§ Exercise details: Please print the whole of the listing that follows exactly.

§ Dataset section:
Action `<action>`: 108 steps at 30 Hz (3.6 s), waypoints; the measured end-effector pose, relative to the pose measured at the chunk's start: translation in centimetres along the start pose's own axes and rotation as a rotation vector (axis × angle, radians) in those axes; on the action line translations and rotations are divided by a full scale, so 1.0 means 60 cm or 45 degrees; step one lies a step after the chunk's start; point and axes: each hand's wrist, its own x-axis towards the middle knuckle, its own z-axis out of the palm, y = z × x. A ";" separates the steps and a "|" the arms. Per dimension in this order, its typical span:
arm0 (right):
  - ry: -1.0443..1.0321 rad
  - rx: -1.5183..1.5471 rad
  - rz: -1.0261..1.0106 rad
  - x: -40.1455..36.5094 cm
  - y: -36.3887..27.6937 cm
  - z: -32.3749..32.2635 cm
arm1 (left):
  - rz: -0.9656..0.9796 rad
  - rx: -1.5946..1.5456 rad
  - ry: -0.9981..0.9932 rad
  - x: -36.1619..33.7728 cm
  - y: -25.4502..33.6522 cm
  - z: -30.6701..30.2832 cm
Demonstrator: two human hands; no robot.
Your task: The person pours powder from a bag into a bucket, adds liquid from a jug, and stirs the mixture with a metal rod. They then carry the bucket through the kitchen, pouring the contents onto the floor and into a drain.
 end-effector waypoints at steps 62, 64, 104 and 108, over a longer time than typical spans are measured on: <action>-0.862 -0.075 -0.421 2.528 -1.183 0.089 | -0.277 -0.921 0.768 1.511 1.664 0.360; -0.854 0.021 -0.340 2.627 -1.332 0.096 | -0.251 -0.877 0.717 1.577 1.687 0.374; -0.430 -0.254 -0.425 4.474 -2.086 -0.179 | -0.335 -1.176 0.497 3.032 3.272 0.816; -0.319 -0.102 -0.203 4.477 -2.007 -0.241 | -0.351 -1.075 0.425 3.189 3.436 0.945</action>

§ Result for this exercise:
Action `<action>`: 108 steps at 30 Hz (3.6 s), waypoints; the measured end-effector pose, relative to the pose measured at the chunk's start: translation in centimetres along the start pose's own axes and rotation as a rotation vector (axis × angle, radians) in those axes; on the action line translations and rotations are divided by a full scale, so 1.0 means 60 cm or 45 degrees; step one lies a step after the chunk's start; point and axes: each hand's wrist, its own x-axis towards the middle knuckle, its own z-axis out of the palm, y = z × x. A ";" separates the steps and a "|" the arms. Per dimension in this order, its typical span:
arm0 (right):
  - ry: -1.0443..1.0321 rad
  - rx: -1.5183..1.5471 rad
  - rz: -1.0261..1.0106 rad
  - x: -40.1455..36.5094 cm
  - y: -36.3887..27.6937 cm
  - z: -32.3749..32.2635 cm
arm1 (left):
  - rz: -0.9656..0.9796 rad
  - rx: -1.5946..1.5456 rad
  - ry: -0.9981..0.9932 rad
  - x: -36.1619..33.7728 cm
  - y: -25.4502..33.6522 cm
  - z: -30.6701..30.2832 cm
Demonstrator: two human hands; no robot.
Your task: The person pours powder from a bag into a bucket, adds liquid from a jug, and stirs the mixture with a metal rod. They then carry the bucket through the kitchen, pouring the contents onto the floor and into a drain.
 end-effector waypoints at steps 62, 64, 104 and 108, over a longer time than typical spans are measured on: <action>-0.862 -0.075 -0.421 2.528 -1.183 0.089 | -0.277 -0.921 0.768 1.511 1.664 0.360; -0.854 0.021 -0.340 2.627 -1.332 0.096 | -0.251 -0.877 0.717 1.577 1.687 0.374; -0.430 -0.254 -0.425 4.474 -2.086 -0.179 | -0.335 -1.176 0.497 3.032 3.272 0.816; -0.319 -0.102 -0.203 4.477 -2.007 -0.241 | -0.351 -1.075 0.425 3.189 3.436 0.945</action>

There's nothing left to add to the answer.